This work describes a secondary analysis of a qualitative data set originally used to understand parent participants' preferences for the design and implementation of a screening programme for paediatric Type 1 diabetes (T1D). From this, their spontaneous preferences for peer support emerged, described here in the context of existing peer support programmes for the newly diagnosed alongside suggestions for their incorporation into screening programmes for T1D and a range of other conditions.

Methods

Data were collected from semi-structured interviews conducted with parents of children aged 3–13 years to explore their expectations, perceptions and preferences of a T1D paediatric screening programme.

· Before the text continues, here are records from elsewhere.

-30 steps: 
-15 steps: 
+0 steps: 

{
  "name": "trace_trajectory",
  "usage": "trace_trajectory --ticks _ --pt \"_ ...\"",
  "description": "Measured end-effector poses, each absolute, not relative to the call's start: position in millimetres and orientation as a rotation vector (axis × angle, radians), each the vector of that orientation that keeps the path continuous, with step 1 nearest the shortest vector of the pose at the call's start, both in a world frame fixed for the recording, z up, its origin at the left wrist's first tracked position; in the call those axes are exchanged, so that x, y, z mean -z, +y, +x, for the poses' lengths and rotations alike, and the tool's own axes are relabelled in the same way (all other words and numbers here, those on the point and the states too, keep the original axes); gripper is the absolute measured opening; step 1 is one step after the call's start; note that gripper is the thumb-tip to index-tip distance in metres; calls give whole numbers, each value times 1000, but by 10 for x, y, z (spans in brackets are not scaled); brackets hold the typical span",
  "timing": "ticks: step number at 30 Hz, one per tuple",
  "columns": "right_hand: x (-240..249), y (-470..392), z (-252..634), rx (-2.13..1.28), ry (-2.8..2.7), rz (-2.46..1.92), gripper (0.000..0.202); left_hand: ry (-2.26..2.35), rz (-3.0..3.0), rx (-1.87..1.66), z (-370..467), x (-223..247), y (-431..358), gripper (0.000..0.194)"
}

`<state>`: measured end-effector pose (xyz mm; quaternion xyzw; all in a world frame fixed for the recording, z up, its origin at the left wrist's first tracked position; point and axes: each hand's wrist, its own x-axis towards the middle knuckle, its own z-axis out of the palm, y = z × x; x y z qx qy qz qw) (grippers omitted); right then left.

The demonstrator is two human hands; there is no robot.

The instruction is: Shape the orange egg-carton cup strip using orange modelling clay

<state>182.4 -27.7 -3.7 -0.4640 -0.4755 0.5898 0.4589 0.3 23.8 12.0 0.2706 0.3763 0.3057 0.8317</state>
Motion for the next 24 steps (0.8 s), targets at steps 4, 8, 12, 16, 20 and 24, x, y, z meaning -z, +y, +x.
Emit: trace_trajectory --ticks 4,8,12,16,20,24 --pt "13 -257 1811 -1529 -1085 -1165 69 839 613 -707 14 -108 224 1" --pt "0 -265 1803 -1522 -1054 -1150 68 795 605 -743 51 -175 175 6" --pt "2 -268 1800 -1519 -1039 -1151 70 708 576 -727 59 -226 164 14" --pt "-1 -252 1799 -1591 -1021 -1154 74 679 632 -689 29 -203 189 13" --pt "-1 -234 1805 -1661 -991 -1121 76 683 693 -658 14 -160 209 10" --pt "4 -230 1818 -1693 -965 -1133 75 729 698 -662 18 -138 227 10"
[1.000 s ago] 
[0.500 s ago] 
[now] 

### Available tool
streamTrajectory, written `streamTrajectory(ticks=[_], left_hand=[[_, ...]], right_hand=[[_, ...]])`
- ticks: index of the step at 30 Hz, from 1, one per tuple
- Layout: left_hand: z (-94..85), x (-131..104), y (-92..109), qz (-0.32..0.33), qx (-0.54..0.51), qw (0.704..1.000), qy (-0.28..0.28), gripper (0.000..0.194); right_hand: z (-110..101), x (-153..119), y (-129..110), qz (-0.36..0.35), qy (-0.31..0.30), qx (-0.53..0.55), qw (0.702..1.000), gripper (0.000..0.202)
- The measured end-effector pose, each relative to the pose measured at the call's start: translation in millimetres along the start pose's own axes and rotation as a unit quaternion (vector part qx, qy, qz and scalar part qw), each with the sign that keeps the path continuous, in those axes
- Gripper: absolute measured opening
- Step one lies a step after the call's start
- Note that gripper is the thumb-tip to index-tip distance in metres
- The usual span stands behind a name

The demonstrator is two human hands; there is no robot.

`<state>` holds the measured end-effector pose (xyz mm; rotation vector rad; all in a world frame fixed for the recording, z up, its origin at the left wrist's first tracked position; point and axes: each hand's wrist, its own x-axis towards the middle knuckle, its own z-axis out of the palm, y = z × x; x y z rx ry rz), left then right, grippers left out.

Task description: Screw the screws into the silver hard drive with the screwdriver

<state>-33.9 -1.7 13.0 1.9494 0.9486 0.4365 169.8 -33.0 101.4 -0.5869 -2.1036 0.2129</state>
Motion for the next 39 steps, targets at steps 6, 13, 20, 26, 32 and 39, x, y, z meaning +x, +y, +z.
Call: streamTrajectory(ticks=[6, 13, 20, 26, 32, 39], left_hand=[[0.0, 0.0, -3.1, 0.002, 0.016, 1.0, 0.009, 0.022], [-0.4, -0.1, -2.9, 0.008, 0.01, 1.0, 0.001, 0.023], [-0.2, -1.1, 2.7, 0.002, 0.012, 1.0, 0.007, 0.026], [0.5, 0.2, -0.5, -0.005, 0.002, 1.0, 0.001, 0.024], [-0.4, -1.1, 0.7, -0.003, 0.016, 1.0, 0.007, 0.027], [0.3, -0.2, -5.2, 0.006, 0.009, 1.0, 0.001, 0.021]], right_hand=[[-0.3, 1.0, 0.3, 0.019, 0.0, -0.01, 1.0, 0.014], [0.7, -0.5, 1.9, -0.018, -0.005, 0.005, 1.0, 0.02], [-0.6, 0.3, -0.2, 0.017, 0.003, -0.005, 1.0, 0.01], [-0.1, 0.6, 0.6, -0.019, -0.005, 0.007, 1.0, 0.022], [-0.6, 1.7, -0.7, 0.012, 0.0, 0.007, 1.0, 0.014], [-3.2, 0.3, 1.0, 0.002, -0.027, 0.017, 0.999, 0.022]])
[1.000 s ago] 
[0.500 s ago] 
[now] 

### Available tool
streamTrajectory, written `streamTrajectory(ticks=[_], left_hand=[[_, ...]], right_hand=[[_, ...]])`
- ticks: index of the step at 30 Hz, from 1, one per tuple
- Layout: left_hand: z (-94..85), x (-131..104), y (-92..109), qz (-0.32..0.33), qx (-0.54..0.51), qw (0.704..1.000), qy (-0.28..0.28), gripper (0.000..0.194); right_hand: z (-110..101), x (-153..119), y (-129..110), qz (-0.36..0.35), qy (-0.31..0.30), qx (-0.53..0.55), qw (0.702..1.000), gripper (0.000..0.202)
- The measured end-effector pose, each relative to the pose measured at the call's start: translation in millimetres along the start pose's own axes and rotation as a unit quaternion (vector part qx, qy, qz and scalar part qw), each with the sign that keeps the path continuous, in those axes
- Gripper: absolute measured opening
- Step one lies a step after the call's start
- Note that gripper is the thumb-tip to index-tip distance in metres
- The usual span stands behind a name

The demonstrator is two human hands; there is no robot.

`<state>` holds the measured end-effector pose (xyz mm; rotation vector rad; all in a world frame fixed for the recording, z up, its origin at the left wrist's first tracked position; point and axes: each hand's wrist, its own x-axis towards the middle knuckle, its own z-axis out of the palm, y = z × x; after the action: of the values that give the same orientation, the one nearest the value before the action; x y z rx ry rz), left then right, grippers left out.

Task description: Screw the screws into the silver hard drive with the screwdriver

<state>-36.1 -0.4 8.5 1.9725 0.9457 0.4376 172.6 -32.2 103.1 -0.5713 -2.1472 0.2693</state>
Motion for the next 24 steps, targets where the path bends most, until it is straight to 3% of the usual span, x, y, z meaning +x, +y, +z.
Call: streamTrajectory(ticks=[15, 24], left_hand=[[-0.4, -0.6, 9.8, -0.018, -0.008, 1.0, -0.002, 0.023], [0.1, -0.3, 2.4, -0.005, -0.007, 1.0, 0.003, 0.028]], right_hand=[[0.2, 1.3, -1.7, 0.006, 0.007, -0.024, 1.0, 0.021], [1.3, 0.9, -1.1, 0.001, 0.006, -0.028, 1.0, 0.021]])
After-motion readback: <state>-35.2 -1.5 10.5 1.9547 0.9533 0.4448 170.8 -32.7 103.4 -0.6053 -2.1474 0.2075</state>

A secondary analysis of interviews from participants who spontaneously raised preferences for peer support was used to populate a novel framework informed by NHS England's key principles for the same, namely, Shared experiences and reciprocated support, Accessibility and inclusivity and Person-centred and integrated peer support.

Results

Parents in 29 of 33 interviews spontaneously described the potential value of peer support if receiving a result indicating a positive (presymptomatic T1D result) from a screening programme. Specifically, the value of ‘Shared experiences and reciprocated support’ in terms of emotional support and reassurance, and access to more directly interpretable and relevant information related to the condition; ‘Accessibility and inclusivity’ relating to access to a community of similar individuals, whether in person or online; ‘Person-centred and integrated peer-support’ and the need for support reflecting the changing need of the child and the integration of peer support with clinical care.

Conclusions

The needs of peer support described by parents involved in T1D paediatric screening appear to be shared with those of families with children diagnosed with a range of life-altering conditions. Although the needs of peer support for paediatric screening may differ across conditions, our findings are a valuable starting point for its design both in T1D and other examples of similar population screening programmes.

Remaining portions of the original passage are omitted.